Asset based lending set to disrupt online loan market
After the financial crisis, traditional lending, primarily from high street banks, suffered. High interest rates and a reluctance to lend due to drastically reduced profits, meant that many people simply couldn’t get a loan if they tried. It was during this tough period that we saw the rapid growth of payday lenders, who were willing to lend at vastly inflated interest rates; which unfortunately was the only option available to many people.
Due to regulation, things have calmed down now, but it’s clear that many borrowers are fed up with the industry. Poor business practices and a lack of transparency with payday lenders has prompted a new type of business to emerge. These new lenders, most notably ‘Unbolted’ have created a digital platform that operates on a peer to peer model that produces significantly better rates of interest than other traditional loan methods. At its core, the service operates by lending against luxury assets. This is often at a maximum of 70% of the value, but this allows Unbolted to offer a far better deal, boasting interest rates between 1.5 and 3% a month.
These peer to peer lenders are causing a big stir in the industry, and they look well positioned to offer a viable alternative to options that were previously successful, simply because of the lack of alternatives. The technological aspects of these services are a driving factor in their success as well, and younger, more dynamic companies that actively pursue technical advancements are gradually replacing more traditional institutions in the market. It’s no surprise that disruptive companies like this are being touted as ‘ones to watch’ of the fintech industry.
This trend is not only being seen within finance, but many sectors. Giving your customer base the transparency and accessibility of robust online options has proven to pay dividends, and will continue to drive sales and profits. In regards to a peer to peer lender, the ease of use of the platform combined with better rates and lower risk has seen them flourish over the past year. This success is not only limited to individuals, but peer to peer lending has also generated positive results by lending to SME’s, who often find loans difficult to secure due to limited profits and fluctuating markets. Securing a loan against their assets means they can continue to grow and become profitable with very manageable payments in line with their income.

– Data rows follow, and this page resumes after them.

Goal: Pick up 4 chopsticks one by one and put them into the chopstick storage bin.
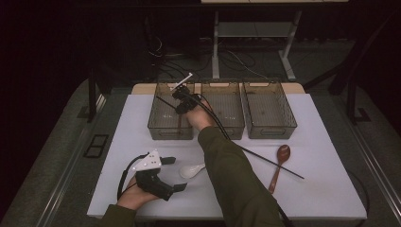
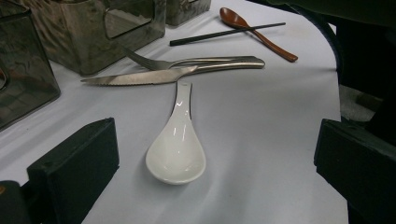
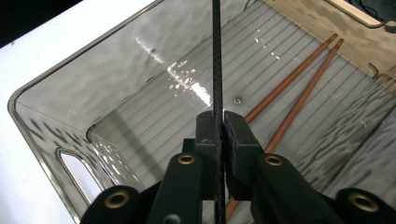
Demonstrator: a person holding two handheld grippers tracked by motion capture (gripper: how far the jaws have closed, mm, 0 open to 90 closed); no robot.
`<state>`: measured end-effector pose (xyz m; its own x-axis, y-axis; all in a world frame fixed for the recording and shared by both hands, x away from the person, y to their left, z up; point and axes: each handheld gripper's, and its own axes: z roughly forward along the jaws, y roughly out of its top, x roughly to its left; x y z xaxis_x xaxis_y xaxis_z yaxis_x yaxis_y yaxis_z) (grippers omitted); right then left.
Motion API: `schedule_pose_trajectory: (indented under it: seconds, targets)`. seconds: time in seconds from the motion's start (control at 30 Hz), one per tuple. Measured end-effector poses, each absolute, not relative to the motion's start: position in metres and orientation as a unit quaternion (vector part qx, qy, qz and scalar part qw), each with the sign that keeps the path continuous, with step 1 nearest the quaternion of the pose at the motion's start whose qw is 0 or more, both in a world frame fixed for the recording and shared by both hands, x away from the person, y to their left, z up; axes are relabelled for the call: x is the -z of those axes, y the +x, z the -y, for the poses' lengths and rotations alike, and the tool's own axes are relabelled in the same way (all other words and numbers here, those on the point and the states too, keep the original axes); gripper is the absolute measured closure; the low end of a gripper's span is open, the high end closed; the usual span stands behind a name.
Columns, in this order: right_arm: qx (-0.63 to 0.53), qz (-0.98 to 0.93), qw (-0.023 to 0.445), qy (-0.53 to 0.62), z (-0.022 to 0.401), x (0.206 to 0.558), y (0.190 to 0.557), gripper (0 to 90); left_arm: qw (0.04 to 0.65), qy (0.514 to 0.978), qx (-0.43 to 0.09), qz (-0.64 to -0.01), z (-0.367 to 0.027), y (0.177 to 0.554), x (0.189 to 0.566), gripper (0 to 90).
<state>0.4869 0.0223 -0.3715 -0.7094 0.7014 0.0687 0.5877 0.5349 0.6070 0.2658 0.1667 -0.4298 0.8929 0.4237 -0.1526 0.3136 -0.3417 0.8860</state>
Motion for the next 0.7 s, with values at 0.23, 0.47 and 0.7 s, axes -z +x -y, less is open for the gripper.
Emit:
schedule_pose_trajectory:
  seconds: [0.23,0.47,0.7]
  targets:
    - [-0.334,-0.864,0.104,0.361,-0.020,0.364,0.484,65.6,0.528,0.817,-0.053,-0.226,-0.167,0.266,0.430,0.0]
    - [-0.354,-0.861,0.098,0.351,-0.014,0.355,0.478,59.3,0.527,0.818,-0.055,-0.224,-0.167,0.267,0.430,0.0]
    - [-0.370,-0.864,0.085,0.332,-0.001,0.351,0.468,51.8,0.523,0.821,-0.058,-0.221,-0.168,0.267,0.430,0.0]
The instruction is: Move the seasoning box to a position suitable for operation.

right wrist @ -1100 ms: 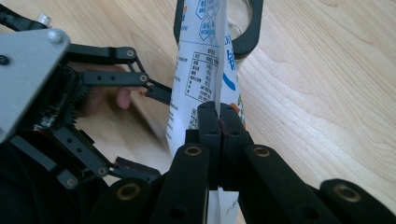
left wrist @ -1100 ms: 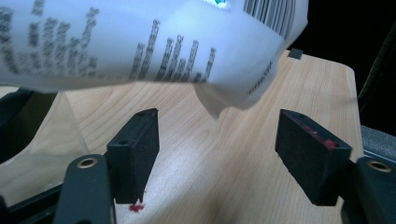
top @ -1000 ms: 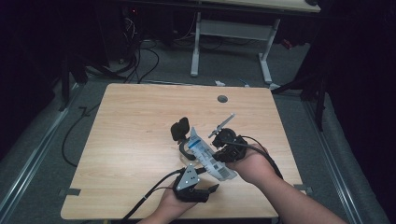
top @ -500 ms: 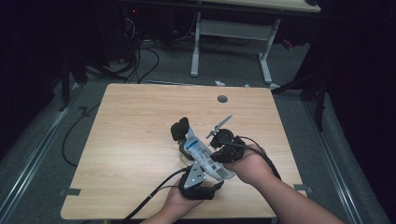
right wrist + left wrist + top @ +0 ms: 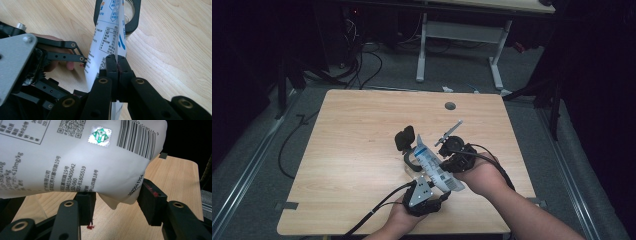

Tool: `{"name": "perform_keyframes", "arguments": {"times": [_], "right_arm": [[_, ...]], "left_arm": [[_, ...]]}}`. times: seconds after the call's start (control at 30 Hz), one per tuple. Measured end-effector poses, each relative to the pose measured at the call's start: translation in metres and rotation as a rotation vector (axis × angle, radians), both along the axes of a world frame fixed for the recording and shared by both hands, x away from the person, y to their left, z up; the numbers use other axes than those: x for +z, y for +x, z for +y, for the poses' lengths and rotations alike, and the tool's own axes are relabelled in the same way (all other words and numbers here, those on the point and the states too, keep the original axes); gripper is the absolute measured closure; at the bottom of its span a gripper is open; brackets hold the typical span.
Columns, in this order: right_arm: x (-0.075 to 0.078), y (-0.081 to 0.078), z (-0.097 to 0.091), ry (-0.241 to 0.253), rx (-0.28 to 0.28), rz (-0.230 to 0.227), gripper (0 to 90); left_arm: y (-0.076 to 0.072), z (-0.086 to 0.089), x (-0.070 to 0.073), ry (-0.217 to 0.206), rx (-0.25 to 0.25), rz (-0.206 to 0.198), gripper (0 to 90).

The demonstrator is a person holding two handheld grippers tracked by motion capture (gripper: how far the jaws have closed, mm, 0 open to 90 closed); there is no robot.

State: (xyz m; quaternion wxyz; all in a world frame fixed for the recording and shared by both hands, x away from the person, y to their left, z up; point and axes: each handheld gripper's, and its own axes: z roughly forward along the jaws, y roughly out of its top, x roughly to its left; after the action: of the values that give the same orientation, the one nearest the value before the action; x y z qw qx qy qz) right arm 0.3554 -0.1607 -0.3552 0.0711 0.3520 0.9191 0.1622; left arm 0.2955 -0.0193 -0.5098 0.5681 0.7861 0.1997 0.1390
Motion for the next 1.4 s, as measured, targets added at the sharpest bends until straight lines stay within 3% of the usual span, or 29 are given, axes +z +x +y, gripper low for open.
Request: {"name": "perform_keyframes", "arguments": {"times": [0.37, 0.57, 0.87, 1.13, 1.4], "right_arm": [[0.001, 0.004, 0.003, 0.001, 0.002, 0.007, 90.0], [0.003, 0.004, 0.006, -0.004, -0.005, 0.006, 90.0], [0.006, 0.002, 0.01, 0.001, -0.007, 0.0, 90.0], [0.003, 0.004, 0.008, -0.005, -0.013, 0.004, 90.0], [0.002, 0.008, 0.006, 0.005, -0.019, 0.018, 90.0]], "left_arm": [[-0.001, 0.001, 0.0, 0.007, 0.029, -0.034, 51.5], [-0.002, -0.002, -0.002, 0.03, 0.029, -0.071, 45.4], [0.001, -0.007, -0.005, 0.046, 0.043, -0.077, 42.7], [0.0, -0.007, -0.006, 0.061, 0.057, -0.079, 53.2], [-0.004, 0.0, -0.004, 0.047, 0.049, -0.075, 56.7]]}}
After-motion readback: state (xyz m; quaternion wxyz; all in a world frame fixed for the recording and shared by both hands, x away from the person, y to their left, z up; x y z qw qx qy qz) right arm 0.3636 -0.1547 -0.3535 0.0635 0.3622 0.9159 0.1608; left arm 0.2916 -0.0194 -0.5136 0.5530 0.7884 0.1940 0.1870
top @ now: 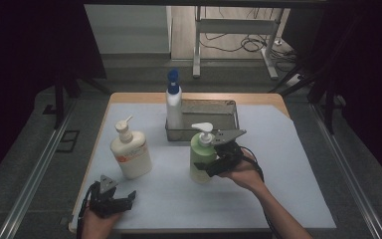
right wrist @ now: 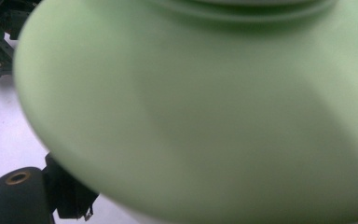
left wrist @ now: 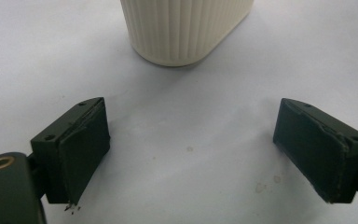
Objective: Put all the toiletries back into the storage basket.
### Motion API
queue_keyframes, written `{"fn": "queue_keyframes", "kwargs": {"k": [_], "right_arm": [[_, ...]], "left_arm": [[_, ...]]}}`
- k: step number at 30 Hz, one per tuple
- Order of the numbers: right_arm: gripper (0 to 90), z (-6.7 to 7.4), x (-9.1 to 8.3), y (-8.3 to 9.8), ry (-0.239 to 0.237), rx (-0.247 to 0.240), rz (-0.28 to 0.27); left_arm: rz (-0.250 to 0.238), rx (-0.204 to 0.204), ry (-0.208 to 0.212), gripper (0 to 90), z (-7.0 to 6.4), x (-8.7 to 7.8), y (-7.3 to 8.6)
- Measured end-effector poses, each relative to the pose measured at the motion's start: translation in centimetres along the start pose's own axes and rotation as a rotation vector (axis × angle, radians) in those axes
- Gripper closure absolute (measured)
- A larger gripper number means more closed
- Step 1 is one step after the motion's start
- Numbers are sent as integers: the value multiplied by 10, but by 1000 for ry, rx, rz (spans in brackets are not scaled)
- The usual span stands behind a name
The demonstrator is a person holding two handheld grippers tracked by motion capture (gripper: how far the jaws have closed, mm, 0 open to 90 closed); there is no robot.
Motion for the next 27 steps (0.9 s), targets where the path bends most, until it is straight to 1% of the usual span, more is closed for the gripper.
{"fn": "queue_keyframes", "kwargs": {"k": [5, 9, 16, 21, 27], "right_arm": [[123, -1, -2, 0, 13, 17, 26], [124, -5, -5, -2, 30, 29, 37], [124, -11, -14, -13, 35, 43, 29], [124, -16, -20, -23, 51, 51, 18], [124, -22, -23, -36, 71, 46, 17]], "left_arm": [[0, 0, 0, 103, 0, 0, 0], [0, 0, 0, 103, 0, 0, 0], [1, -3, 1, 103, 0, 0, 0], [1, -3, 1, 103, 0, 0, 0], [1, -3, 1, 103, 0, 0, 0]]}}
Point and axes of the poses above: each handheld gripper's, and its own axes: x roughly forward along the jaws, y roughly out of its underside, z roughly to its left, the point moved 9 cm from there along x, roughly forward along the jaws, and after that the axes turned 7 degrees about -y, right-handed, at the moved point
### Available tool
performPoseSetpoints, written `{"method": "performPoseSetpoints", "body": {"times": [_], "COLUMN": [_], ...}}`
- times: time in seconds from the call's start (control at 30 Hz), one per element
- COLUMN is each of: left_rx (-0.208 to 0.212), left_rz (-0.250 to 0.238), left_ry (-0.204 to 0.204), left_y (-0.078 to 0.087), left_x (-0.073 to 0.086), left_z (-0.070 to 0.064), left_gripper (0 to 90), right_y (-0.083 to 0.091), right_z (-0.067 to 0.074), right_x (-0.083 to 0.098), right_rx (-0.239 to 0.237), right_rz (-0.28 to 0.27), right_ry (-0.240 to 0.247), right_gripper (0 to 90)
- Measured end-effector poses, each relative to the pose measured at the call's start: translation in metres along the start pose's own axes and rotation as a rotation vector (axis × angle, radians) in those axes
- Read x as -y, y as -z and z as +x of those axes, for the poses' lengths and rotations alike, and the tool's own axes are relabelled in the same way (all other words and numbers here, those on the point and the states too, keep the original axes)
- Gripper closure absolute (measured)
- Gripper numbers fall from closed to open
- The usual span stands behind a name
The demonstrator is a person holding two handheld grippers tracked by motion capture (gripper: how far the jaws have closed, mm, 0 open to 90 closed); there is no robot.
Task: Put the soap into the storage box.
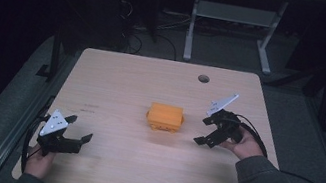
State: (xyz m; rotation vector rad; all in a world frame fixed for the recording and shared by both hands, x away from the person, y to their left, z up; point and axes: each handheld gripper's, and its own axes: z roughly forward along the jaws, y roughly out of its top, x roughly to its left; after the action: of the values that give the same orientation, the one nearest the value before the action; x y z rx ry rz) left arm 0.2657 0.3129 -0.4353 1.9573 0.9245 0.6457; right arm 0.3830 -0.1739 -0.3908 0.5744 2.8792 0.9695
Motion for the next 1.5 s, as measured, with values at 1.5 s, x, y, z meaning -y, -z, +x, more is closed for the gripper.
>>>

Because of this, other online loan companies may have to shift their priorities, as right now, peer to peer lending is looking like a method that is truly beneficial to both the borrower and the lender. This is something that payday loan companies have never been associated with, and they will either have to work hard to reestablish their place in the market, or shift their services to a model that is fairer and more sustainable.
In conclusion, peer to peer lending is cheaper, easy to use, and offers a variety of options based on the value of your assets. Online loan companies need to adjust their priorities in order to catch up to these new disruptive players, while the traditional lenders such as high street banks lag way behind in terms of their ability to provide flexible services in an ever evolving market.